Saved data entries
----------
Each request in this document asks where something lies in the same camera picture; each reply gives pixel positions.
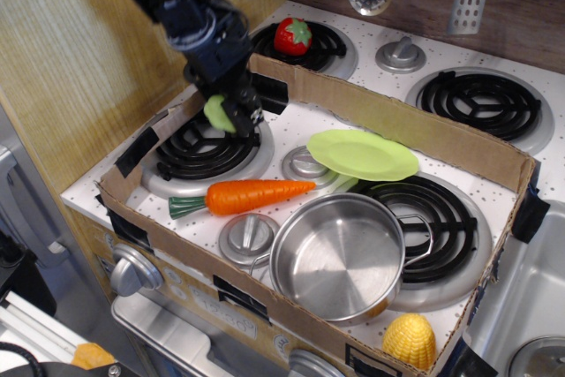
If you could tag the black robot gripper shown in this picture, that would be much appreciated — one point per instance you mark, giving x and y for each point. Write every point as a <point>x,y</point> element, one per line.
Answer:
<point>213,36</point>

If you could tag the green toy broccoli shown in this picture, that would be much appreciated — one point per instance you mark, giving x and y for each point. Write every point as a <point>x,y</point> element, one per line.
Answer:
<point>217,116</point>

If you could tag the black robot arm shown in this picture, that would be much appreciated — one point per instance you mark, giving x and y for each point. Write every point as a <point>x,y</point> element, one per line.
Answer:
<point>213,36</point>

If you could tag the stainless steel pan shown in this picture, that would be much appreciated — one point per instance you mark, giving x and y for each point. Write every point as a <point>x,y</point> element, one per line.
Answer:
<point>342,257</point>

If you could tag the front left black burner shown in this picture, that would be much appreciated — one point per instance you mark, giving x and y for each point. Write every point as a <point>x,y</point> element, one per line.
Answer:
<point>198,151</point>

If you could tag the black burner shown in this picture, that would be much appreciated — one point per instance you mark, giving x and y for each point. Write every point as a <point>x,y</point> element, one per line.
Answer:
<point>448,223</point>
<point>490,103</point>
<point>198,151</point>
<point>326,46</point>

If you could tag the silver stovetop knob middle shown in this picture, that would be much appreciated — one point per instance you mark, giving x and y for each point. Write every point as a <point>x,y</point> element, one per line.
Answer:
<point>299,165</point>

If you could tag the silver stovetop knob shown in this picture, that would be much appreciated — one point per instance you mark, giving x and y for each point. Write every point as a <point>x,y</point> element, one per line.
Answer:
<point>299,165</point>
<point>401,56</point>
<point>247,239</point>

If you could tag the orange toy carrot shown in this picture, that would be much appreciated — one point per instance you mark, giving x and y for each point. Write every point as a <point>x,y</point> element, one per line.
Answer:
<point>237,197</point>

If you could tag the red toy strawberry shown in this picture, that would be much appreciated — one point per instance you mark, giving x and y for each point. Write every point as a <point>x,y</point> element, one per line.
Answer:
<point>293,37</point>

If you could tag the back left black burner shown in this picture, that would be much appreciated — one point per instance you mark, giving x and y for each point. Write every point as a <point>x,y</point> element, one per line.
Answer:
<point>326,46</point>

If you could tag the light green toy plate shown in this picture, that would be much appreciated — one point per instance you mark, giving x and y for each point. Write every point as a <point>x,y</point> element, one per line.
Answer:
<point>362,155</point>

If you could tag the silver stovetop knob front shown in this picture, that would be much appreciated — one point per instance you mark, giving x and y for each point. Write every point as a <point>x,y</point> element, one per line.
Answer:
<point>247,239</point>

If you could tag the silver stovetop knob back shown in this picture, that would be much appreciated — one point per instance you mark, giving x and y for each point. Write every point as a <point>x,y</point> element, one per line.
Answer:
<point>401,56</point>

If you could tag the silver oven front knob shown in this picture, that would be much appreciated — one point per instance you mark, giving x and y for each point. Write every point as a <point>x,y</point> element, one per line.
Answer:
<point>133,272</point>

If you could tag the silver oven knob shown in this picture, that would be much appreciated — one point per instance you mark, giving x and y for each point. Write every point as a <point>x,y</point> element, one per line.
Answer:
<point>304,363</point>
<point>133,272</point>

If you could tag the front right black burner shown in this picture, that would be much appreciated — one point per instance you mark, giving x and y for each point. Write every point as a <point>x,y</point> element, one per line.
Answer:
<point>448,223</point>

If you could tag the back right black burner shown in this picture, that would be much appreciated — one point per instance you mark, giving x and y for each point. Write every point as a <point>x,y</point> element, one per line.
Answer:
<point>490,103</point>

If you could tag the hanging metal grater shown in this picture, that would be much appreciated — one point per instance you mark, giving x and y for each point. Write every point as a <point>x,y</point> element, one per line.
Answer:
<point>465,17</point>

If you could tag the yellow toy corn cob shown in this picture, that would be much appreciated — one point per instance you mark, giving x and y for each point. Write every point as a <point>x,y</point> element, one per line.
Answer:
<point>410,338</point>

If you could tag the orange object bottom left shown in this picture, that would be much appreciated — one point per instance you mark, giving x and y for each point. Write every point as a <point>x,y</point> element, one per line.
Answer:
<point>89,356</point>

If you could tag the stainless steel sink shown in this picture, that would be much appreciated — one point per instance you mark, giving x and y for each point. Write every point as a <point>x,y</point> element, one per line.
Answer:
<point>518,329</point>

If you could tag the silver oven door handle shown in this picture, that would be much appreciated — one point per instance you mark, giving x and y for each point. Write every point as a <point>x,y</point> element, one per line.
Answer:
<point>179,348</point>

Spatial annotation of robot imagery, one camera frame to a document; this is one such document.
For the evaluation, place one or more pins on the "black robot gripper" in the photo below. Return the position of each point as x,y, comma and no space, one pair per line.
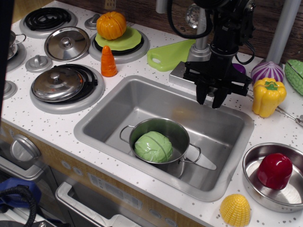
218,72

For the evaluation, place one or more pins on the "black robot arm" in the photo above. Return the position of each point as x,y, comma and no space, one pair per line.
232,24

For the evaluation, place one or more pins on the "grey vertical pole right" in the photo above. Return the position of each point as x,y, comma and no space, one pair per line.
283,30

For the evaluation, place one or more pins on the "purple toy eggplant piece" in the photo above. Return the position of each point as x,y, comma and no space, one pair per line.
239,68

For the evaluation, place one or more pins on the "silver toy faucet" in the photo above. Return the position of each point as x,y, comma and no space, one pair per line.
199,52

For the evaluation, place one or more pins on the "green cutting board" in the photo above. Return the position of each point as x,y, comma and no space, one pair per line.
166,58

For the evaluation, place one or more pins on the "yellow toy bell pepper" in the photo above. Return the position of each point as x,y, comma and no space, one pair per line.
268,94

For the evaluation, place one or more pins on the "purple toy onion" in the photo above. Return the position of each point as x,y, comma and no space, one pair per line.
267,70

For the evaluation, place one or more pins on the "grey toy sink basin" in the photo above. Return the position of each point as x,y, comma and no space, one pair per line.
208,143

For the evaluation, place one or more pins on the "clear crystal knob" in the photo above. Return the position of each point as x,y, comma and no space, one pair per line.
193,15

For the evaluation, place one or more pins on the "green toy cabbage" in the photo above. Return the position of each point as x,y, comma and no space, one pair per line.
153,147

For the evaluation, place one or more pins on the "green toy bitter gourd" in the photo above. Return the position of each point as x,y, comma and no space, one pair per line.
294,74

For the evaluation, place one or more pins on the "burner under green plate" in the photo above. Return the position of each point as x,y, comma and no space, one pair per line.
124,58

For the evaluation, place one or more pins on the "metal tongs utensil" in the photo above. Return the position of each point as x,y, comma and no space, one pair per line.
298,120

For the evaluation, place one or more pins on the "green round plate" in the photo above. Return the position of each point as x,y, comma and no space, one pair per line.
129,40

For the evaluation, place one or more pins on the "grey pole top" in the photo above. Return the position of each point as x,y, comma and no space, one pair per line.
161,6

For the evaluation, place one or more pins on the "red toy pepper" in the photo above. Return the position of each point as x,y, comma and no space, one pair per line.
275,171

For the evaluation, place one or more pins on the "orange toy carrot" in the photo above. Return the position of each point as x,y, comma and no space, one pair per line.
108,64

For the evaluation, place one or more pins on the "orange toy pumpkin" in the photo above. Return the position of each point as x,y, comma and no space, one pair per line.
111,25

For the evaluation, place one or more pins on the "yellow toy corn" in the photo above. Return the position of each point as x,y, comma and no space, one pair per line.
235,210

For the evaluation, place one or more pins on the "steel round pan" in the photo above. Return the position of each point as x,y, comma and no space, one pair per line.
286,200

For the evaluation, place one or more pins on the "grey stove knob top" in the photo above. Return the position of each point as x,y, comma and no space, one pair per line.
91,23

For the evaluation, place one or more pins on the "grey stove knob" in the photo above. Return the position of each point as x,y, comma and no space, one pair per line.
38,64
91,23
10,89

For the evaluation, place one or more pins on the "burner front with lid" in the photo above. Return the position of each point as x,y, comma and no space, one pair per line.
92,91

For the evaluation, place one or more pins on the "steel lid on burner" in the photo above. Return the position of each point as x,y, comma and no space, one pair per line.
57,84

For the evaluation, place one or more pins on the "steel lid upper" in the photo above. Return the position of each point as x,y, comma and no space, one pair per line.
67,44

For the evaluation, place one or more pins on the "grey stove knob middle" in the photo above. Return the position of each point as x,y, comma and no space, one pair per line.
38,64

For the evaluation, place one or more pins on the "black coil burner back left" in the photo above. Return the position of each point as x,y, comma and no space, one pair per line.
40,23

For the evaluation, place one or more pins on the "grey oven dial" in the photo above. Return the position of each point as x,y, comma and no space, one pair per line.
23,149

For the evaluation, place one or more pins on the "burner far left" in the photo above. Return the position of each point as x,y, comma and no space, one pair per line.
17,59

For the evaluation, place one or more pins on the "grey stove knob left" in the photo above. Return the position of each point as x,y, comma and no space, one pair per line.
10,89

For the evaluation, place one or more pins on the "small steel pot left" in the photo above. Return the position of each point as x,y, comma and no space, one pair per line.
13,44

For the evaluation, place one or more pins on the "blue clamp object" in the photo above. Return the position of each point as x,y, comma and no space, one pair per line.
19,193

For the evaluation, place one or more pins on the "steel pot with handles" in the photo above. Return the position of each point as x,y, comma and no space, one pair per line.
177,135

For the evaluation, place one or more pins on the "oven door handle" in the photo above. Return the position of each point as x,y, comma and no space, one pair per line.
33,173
----------
_Problem to work on_. Wherever the string "stainless" occurs in the records above, copy that line.

_Response to this task_.
If you could tag the stainless steel pan shown in this picture, that would be much appreciated — one point per instance you mark, giving x and y for each point. Write every point as a <point>x,y</point> element, one per line.
If you could tag the stainless steel sink shown in this picture, that would be much appreciated — one point per instance you mark, giving x and y for each point. Write every point as a <point>x,y</point> element, one per line.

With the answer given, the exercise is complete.